Мадонны Рафаэля всем так нравятся, что немногие даже обращают внимание на окружающие их декорации, иногда довольно слабые в рисунке и даже колорите. А между тем и не вполне знают, что Рафаэль, увлеченный идеей так же сильно, как своей Фарнариной, увлеченный одним божественным образом, являвшимся ему и в сновидениях, и наяву, создавал картины одну за другой – таким образом им создан был прекрасный образ Мадонны, он увлекся этим образом и писал его всю жизнь, мог ли он обращать внимание на детали и аксессуары?»
– Это как вы увлеклись Пушкиным, к его стихам относитесь почти как к молитве и всю жизнь стремитесь создать образ любимого вами поэта, встречу с которым недавно вы мне описывали, – заметил я. За этим последовал горячий ответ:
– Пушкин – это воплощение красоты, это мировой тип, и к тому, что я писал вам о нем, могу прибавить, что, не придавая вообще своим картинам особенного или какого-нибудь исключительного значения, я должен сказать, что чувствовал особый прилив вдохновения, когда брался за кисть, чтобы изобразить один из моментов жизни великого поэта на морском берегу. В разное время моей жизни, и в молодые годы, и на склоне лет, я с увлечением прочитывал его стихи, слушал декламацию их в обществе и не переставал увлекаться одной мыслью, с прежней страстью и рвением пытаясь создать его величавый облик. Этот старый сюжет, казалось, овладел всем существом моим, и я страстно преследовал один и тот же вечно милый, знакомый по воспоминаниям мне образ. Я написал много картин из жизни Пушкина. Знаю, что за это меня упрекают многие критики, что за мои фигуры вошло почти в привычку меня осуждать, но не брошу идеи. С упорством южанина буду стремиться создать то, что желаю. Еще в 1839 году поэт А. И. Подолинский, объехавший Крым после Пушкина и не раз с ним на юге встречавшийся, был у меня в моей студии и застал меня за работой, с кистью в руках.

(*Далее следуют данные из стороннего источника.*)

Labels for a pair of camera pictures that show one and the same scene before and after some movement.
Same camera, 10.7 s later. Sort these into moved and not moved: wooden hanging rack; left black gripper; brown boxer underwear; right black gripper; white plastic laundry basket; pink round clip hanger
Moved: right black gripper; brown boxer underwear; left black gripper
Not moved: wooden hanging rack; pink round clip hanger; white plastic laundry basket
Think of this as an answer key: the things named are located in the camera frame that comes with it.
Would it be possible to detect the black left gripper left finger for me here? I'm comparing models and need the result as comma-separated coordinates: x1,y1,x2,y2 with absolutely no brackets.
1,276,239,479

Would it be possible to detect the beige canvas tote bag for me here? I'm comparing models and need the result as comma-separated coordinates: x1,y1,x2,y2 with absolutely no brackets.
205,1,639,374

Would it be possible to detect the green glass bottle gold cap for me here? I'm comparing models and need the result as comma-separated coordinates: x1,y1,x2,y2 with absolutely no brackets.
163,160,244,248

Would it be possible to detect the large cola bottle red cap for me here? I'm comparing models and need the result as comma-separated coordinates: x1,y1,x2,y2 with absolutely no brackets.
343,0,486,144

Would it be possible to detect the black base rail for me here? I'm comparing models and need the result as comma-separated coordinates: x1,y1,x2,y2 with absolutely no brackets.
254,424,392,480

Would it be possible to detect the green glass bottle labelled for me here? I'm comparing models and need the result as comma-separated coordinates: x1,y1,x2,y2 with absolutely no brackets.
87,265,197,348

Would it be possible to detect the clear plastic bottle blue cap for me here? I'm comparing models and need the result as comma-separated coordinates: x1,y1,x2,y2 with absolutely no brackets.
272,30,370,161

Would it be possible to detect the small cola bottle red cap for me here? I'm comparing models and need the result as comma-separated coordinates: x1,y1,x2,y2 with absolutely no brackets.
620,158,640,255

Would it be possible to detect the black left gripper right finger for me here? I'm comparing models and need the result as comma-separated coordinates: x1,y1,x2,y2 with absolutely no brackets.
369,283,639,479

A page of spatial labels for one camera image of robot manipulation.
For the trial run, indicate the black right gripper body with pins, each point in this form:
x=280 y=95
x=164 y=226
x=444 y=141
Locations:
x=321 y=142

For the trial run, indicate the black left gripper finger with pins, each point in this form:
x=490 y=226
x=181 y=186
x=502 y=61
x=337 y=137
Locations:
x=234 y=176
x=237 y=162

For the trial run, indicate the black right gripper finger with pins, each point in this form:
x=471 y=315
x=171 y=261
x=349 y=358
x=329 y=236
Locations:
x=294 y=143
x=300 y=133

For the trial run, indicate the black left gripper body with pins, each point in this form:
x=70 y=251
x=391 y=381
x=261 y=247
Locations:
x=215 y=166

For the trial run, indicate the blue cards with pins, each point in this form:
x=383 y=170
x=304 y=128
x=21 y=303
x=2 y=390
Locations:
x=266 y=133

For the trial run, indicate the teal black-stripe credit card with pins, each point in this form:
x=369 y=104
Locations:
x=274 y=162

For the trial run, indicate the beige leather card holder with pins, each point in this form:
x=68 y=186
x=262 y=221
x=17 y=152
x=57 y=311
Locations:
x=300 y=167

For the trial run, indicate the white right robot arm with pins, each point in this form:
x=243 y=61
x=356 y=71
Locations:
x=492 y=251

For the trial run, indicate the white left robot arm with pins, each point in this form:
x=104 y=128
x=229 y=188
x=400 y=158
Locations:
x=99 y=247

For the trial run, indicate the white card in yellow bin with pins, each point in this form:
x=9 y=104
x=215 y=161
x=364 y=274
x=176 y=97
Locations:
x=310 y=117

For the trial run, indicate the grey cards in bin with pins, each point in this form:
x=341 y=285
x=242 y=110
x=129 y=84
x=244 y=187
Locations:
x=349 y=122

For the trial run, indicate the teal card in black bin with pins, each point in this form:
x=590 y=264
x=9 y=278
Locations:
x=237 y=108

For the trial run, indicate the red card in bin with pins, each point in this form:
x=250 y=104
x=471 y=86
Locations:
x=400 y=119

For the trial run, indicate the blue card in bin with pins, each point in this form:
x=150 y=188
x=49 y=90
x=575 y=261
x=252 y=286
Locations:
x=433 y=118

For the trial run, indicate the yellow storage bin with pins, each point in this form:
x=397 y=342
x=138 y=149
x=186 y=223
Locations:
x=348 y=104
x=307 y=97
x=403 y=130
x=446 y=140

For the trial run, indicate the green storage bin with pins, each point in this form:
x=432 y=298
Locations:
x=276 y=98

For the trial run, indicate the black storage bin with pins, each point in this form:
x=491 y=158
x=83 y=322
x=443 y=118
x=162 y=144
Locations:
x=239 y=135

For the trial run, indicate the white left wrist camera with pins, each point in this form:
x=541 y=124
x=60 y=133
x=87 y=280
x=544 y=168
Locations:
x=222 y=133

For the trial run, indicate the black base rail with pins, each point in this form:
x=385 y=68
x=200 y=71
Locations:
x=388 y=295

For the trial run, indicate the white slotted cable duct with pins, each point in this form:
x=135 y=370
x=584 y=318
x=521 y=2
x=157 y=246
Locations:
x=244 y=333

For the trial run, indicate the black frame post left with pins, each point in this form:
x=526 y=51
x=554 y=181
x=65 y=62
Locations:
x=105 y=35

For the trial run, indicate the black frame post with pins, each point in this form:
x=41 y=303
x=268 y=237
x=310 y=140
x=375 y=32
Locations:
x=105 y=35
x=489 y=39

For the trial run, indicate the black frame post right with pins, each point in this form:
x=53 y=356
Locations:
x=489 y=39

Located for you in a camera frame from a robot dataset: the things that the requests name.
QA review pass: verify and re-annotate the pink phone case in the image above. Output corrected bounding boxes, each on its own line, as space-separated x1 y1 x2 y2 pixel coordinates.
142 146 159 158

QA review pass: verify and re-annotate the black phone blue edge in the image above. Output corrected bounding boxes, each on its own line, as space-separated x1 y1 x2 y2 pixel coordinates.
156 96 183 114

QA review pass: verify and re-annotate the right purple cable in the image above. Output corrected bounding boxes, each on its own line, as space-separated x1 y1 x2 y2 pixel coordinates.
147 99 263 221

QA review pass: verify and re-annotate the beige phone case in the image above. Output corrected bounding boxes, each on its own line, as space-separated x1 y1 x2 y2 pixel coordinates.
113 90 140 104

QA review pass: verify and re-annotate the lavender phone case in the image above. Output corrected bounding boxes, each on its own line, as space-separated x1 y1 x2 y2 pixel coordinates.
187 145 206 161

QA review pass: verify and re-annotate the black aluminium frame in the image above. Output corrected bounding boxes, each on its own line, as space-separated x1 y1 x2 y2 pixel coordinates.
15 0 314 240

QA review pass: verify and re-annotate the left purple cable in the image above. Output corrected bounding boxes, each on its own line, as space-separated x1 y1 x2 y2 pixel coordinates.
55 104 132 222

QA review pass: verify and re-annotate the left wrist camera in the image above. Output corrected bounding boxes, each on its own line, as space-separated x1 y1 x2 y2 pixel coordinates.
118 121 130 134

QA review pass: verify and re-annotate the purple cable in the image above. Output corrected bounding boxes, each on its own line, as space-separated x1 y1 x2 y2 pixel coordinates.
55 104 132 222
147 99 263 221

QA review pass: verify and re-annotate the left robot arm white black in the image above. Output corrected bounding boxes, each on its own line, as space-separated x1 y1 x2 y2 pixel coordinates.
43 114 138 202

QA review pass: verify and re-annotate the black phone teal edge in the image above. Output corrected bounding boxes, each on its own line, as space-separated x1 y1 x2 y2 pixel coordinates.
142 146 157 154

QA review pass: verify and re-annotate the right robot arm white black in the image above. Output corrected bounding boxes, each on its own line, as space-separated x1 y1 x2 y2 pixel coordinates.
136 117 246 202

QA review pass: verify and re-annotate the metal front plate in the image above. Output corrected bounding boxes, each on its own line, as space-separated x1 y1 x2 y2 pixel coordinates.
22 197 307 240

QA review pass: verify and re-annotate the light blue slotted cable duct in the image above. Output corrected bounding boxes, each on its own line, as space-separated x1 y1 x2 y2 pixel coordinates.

Я писал тогда, как теперь помнится, Пушкина в ночное время, на одной из прогулок в Гурзуфе, прекрасно описанной им в «Онегине». Поэт говорил в главе VIII о «ласковой музе», услаждавшей его немой путь в Крыму «волшебством тайного рассказа» в следующих строках:
Она меня во мгле ночной [40]
Водила слушать шум морской,
Немолчный шепот Нереиды, [41]
Глубокий, вечный хор валов,
Хвалебный гимн отцу миров.
И поэт Подолинский, приславший мне потом книжку «Современника» со своими стихами, восторженный и пылкий, как все поэты, с большим увлечением отнесся к моей картине, которая мне тогда не совсем нравилась. Как раз в это время он описывал Пушкина в одном из лучших своих стихотворений «Переезд через Ялту» и по моей просьбе прочел мне отрывок, посвященный поэту и его пребыванию в Гурзуфе, который вы мне напомнили, так как приводите в своих статьях о Гурзуфе и Пушкине в «Новом Времени» и присланных мне книжках журналов. Теперь эти стихи немного устарели, в них говорится о том, что Пушкин, живя в Гурзуфе, брал поэта проводником с собой и заходил с ним в такую глушь, куда и птицы не залетают. Описывается настроение поэта, и, кажется, он назван славой и любовью отечества, избранником судьбы, что-то в этом роде; но тогда он продекламировал их с большим чувством, и я запомнил их.